Keberadaan industri ventilator di dalam negeri mendukung program substitusi impor alkes.

JAKARTA - Pemerintah melalui Kementerian Perindustrian (Kemenperin) menegaskan bahan baku alat kesehatan (alkes) masih didominasi produk impor. Pada periode 2019- 2020, dari 496 produk alat kesehatan, sebanyak 152 produk alat kesehatan dapat diproduksi dalam negeri.

Meski demikian, baru terdapat 12 persen transaksi bahan baku alat kesehatan di dalam negeri. Artinya, sebagian besar bahan baku alat kesehatan masih harus diimpor.

Direktur Jenderal Industri Logam, Mesin, Alat Transportasi dan Elektronika (Ilmate) Kemenperin, Taufiek Bawazier menegaskan keberhasilan industri nasional memproduksi ventilator membutuhkan dukungan dari pemerintah pusat dan pemerintah daerah untuk membeli produk dalam negeri (PDN) tersebut. Pembelian PDN ventilator juga dapat mengoptimalkan potensi belanja pemerintah sebesar 400 triliun rupiah.

Dia menegaskan keberadaan industri ventilator di dalam negeri mendukung program substitusi impor alkes.

Sebagaimana telah dicanangkan Presiden Jokkwi untuk menggunakan produk-produk buatan dalam negeri.

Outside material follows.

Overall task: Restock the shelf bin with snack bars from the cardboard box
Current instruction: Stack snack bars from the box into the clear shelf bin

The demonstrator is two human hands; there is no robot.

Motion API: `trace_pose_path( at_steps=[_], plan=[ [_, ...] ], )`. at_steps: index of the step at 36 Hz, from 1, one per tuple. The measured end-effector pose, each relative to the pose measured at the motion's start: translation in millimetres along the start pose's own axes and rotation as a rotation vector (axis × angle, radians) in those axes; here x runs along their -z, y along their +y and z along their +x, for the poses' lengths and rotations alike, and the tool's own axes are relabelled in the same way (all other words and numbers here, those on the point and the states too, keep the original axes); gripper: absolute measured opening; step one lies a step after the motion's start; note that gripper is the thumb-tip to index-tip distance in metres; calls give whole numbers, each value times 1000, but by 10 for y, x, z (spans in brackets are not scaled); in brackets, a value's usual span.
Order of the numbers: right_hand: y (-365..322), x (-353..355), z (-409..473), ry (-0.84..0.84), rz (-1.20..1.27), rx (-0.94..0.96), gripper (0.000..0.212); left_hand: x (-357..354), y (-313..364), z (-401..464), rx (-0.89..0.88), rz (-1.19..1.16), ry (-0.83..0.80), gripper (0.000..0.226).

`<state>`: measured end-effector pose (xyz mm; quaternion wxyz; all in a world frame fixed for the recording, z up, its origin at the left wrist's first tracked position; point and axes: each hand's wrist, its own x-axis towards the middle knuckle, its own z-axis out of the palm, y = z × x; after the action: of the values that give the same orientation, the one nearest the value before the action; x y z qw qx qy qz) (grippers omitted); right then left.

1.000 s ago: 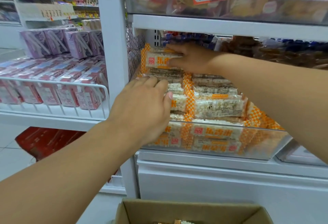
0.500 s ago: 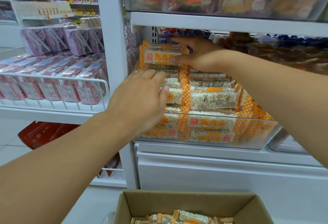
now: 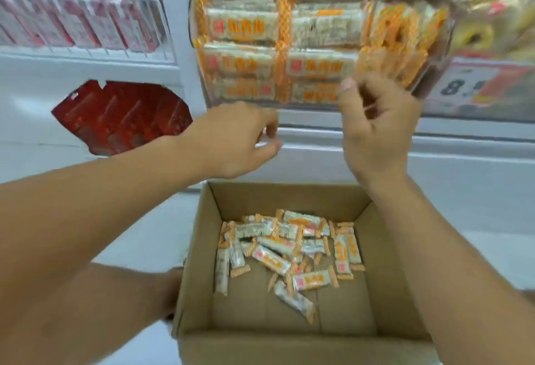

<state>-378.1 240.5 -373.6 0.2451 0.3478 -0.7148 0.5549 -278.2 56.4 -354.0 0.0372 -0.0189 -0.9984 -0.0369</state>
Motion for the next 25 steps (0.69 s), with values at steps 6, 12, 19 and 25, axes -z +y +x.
trace_pose_path(
  at_steps=[6,12,19,25],
  plan=[
    [992,-172,-1492,-1206,-412,-658,39,-1636,110,-603,350,131,-924,78],
    [1469,177,-2207,-1490,-637,-857,61,-2611,255,-920,934,-421,-722,67],
    [1595,9,-2594,-1564,-620,-742,58,-3326,133,-748,1423,-828,-529,73],
    [1528,-278,-2834,-1744,-543,-768,67,-3892,168,-828,1519,-821,-489,84]
  ],
)
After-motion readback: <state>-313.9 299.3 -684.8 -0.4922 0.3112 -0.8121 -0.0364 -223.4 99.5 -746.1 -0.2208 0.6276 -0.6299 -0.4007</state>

Adapun Kemenperin terus mendukung pertumbuhan dan kemandirian industri alkes dengan memberikan berbagai kebijakan yang kondusif serta instrumen yang berpihak kepada industri alat kesehatan dalam negeri.

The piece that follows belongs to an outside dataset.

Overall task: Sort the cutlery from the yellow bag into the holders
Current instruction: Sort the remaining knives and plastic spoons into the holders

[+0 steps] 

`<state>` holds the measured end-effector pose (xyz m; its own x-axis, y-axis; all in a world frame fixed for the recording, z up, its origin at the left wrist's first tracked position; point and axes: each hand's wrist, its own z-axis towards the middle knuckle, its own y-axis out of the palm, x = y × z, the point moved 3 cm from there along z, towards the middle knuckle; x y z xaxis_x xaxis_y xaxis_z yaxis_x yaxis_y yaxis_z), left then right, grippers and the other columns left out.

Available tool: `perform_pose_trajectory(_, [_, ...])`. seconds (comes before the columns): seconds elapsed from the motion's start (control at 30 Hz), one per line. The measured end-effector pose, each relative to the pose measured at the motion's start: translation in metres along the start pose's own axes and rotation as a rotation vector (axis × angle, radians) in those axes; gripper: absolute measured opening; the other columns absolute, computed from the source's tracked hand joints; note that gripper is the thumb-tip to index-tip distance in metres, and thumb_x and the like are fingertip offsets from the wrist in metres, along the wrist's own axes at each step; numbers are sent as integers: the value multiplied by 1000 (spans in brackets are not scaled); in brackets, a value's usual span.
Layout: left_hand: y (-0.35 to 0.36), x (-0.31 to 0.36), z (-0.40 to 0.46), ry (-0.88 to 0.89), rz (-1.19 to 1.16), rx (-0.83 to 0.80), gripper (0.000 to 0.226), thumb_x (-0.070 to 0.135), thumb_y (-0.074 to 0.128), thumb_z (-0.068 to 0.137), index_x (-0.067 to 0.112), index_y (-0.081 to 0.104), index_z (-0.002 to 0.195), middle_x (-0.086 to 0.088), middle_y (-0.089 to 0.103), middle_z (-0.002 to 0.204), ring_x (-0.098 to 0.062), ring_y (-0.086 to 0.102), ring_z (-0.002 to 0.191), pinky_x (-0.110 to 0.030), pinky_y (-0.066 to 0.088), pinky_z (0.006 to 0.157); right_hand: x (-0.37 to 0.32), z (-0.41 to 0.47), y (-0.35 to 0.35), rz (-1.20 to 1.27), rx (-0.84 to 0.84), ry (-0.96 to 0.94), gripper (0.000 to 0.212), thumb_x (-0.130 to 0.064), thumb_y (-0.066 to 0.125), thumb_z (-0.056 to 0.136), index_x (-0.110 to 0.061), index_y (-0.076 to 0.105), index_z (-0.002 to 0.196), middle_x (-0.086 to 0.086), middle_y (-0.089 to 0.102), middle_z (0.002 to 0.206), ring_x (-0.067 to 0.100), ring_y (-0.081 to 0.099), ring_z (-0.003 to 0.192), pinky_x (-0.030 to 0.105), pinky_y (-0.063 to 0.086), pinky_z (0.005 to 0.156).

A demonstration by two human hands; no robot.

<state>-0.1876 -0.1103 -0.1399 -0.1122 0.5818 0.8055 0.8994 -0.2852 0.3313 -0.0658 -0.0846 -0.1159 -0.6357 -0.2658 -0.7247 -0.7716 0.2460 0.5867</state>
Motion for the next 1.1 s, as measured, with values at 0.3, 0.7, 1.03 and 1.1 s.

"Kita berharap, kita secara bertahap akan membuat alat kesehatan lainnya, antara lain oxygen generator," ujar Taufik di Jakarta, Minggu (9/10).

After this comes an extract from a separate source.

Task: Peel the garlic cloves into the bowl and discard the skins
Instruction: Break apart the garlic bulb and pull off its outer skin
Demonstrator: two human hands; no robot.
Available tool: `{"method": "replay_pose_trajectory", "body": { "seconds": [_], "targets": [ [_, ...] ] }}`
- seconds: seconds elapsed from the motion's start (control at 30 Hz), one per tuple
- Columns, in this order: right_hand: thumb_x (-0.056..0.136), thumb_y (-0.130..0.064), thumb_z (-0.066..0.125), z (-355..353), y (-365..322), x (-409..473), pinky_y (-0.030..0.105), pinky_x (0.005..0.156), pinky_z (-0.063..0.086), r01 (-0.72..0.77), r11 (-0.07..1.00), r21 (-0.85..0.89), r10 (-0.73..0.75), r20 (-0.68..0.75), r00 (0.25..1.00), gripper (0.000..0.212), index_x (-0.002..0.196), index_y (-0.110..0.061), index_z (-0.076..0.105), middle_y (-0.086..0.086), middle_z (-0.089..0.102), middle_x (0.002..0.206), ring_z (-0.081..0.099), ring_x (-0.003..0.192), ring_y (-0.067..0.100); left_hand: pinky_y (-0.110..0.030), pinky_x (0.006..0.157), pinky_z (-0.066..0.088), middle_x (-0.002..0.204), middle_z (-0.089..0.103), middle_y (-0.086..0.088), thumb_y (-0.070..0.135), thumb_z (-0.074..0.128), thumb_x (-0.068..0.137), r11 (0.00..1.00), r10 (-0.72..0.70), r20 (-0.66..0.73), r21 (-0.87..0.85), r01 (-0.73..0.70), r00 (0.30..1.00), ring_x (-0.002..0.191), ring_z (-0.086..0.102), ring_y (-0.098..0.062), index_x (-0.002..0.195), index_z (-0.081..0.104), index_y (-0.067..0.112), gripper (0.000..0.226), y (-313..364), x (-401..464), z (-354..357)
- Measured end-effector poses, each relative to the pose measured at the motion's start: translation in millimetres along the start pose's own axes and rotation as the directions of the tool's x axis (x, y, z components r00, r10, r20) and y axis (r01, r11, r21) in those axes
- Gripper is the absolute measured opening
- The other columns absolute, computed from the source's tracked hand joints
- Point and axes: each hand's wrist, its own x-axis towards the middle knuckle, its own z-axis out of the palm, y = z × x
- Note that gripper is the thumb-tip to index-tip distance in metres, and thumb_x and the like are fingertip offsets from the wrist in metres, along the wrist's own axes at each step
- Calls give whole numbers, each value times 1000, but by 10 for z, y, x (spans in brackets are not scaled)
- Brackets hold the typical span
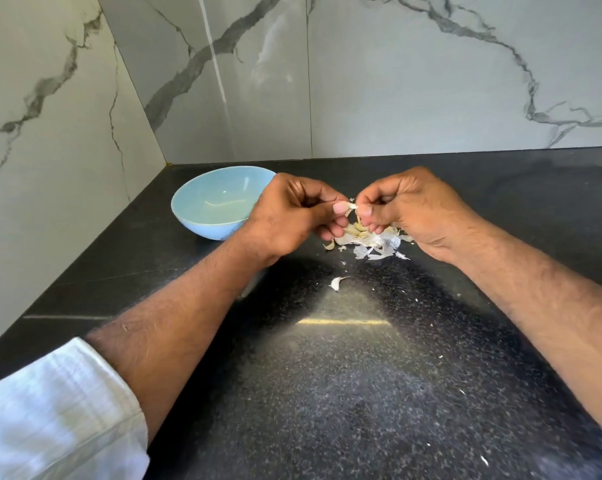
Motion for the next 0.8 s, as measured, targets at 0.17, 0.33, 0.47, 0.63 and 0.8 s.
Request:
{"method": "replay_pose_trajectory", "body": {
  "seconds": [0.17, 0.33, 0.47, 0.63, 0.8],
  "targets": [
    [90, 6, 75, -110, 44, 25, 29, 77, 60, 29, 996, -83, -28, 13, 1000, 22, 101, -13, 79, 7, 79, 87, 72, 81, 15, -27, 56, 58, 82, 76, -18, 2, 70, 100, 986, -92, -46, -145, 85, 995, 67, 73, -22, 101, 75, -4, 8, -19, 24, 24],
    [86, -28, 84, -98, -53, -52, 6, 69, 48, 142, 942, -304, -147, 6, 989, 14, 99, -25, 82, -10, 78, 85, 68, 77, -3, -27, 53, 57, 81, 77, -15, 7, 72, 100, 994, -95, -101, -70, 88, 990, 65, 72, -20, 99, 74, 1, 6, 2, 0, 77],
    [90, -30, 82, -60, -24, -37, 15, 69, 53, 158, 915, -372, -186, -40, 982, 5, 92, -25, 81, -14, 78, 81, 70, 74, 0, -25, 49, 54, 74, 73, -8, 10, 67, 105, 991, -56, -88, 114, 66, 995, 59, 67, -14, 98, 71, 1, 12, 9, -29, 120],
    [101, -27, 69, 50, 37, -29, 24, 56, 56, 157, 892, -423, -200, -58, 978, 9, 93, -26, 73, -4, 75, 77, 72, 67, 3, -25, 49, 52, 73, 72, -6, 10, 68, 105, 989, -79, -42, 122, 83, 996, 59, 65, -12, 98, 70, 2, 11, -10, -36, 171],
    [101, -27, 69, 59, 35, -11, 39, 63, 62, 164, 883, -439, -221, -81, 972, 10, 92, -28, 74, -4, 75, 72, 75, 70, 15, -27, 50, 55, 77, 77, -8, 10, 72, 102, 986, -70, -8, 150, 71, 998, 64, 71, -17, 92, 73, 10, 10, -20, -29, 171]
  ]
}}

Dalam rangka Program Peningkatan Penggunaan Produk Dalam Negeri (P3DN), Kemenperin mengharapkan para pengguna anggaran mengutamakan pembelian ventilator produksi dalam negeri melalui katalog elektronik (e-katalog) LKPP. Sebaliknya, Kemenperin mengharapkan industri dapat optimal dalam memenuhi pasar alat kesehatan dengan meningkatkan kualitasnya.

"Pemenuhan pasar dalam negeri juga akan memberikan kontribusi pada negara dan daerah berupa pajak, nilai tambah ekonomi, serta pemerataan distribusi ekonomi," jelas Taufiek.

Dalam kegiatan Sosialisasi Ventilator Produksi Dalam Negeri yang diselenggarakan di Surabaya, Jawa Timur, beberapa waktu lalu, Pelaksana Tugas (Plt.) Direktur Industri Permesinan dan Alat Mesin Pertanian Kemenperin M. Arifin menyampaikan harapan Kemenperin agar para stakeholder di Jawa Timur dapat memberikan dukungan penuh terhadap industri alat kesehatan di dalam negeri, seperti yang dilakukan oleh Balai Pengamanan Fasilitas Kesehatan (BPFK) Jawa Timur yang ikut berkolaborasi membantu produksi ventilator dalam negeri.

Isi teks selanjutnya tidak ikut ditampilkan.